OSM Tile Server - Ubuntu 16.04

06 Aug 2016 linux / osm / maps / mapnik / postgres / gis

This page exists to document the process I went through when setting up a tile server for OpenStreetMap data. During the process, I found the Manually building a tile server page over at switch2osm.org very helpful, and it serves as a basis for this guide.

There are a few reasons you may want to set up your own tileserver: first, you may want to create or tweak map styles to create your own unique tileset; or, you may have an application that makes heavy use of mapping features and does not qualify for free use of the OSM tile servers.

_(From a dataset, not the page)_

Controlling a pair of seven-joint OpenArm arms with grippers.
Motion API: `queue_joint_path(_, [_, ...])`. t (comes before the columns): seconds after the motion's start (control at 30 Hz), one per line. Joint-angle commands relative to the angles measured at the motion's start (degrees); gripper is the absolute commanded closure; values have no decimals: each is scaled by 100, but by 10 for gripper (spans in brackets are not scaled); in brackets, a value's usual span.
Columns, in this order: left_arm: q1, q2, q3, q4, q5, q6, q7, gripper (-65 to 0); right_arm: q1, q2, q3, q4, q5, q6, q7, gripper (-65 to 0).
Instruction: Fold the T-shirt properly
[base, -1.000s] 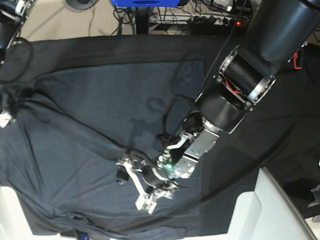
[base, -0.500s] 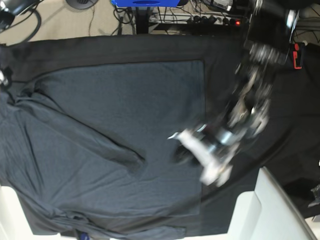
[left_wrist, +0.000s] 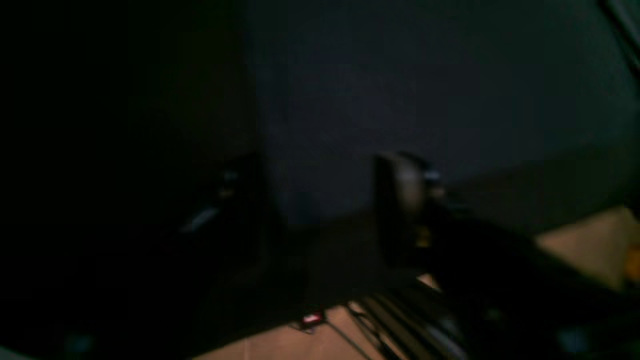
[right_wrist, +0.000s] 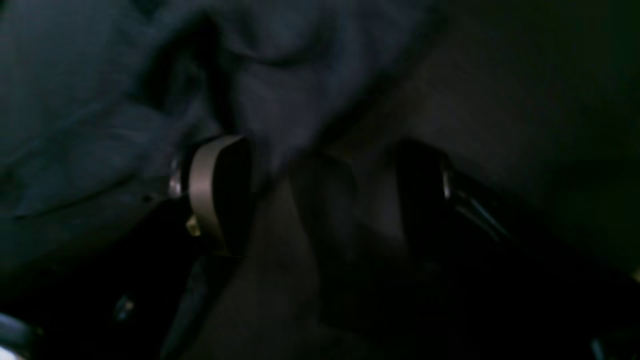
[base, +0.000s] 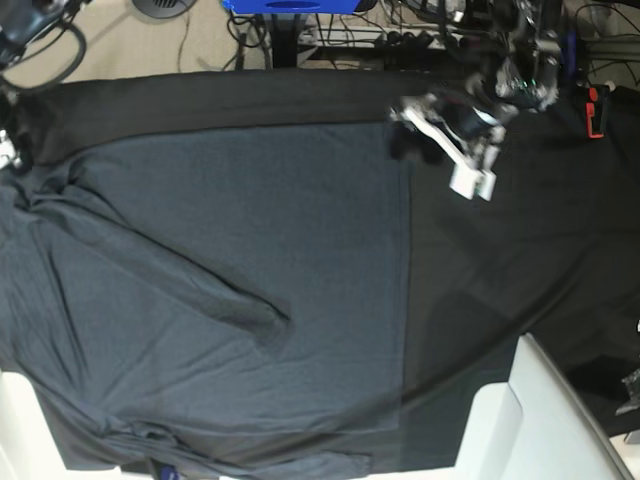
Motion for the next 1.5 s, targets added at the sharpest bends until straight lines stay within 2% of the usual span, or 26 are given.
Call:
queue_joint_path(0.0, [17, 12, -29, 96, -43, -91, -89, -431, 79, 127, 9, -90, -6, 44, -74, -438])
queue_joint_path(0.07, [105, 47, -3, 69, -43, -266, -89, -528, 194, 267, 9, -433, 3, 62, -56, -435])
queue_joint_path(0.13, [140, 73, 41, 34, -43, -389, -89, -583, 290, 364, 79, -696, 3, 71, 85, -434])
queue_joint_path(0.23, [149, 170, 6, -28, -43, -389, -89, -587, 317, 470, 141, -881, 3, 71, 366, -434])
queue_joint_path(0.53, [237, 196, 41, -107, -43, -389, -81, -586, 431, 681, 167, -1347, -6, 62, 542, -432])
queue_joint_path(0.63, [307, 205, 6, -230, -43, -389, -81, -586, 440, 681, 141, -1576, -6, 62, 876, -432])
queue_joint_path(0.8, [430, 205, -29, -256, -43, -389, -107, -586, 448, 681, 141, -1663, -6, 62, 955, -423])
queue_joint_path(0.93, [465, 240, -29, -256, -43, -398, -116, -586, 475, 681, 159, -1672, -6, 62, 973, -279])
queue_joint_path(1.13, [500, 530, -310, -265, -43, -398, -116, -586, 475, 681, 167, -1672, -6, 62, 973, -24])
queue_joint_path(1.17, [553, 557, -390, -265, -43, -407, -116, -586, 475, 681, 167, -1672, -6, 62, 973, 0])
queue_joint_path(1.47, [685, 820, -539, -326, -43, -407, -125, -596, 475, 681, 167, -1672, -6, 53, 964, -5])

It should be noted that the process described below will not allow you to perform geocoding with the imported data. Geocoding is the process of converting an address or place name to coordinates on the globe (or vice-versa in the case of "reverse" geocoding). For this, you'll want to check out the Nominatim installation instructions over at the OSM wiki. It also relies on the osm2pgsql tool, but the data is indexed and stored differently. With both the Nominatim and Mapnik datasets, you'll be able to perform searching, geocoding, and tile rendering without relying on external sources.

Recommended hardware

8GB of RAM (recommended 64GB+)
4+ CPU threads is recommended
600GB+ of free local storage for full planet import (SSD or other high-speed storage recommended)
64-bit architecture (x86_64/amd64)

A full planet import on minimal hardware can take 8 to 14 days to complete. For a dedicated server with SSDs and a lot of RAM, this can be reduced to less than a day with optimal settings. Check out Hetzner or OVH to pick up well-spec'd a server for cheap.

Prerequisites

We're going to need a whole bunch of stuff to get started. Thankfully, the packages in the xenial repos are recent, so we can install Mapnik 3 and friends via the package manager.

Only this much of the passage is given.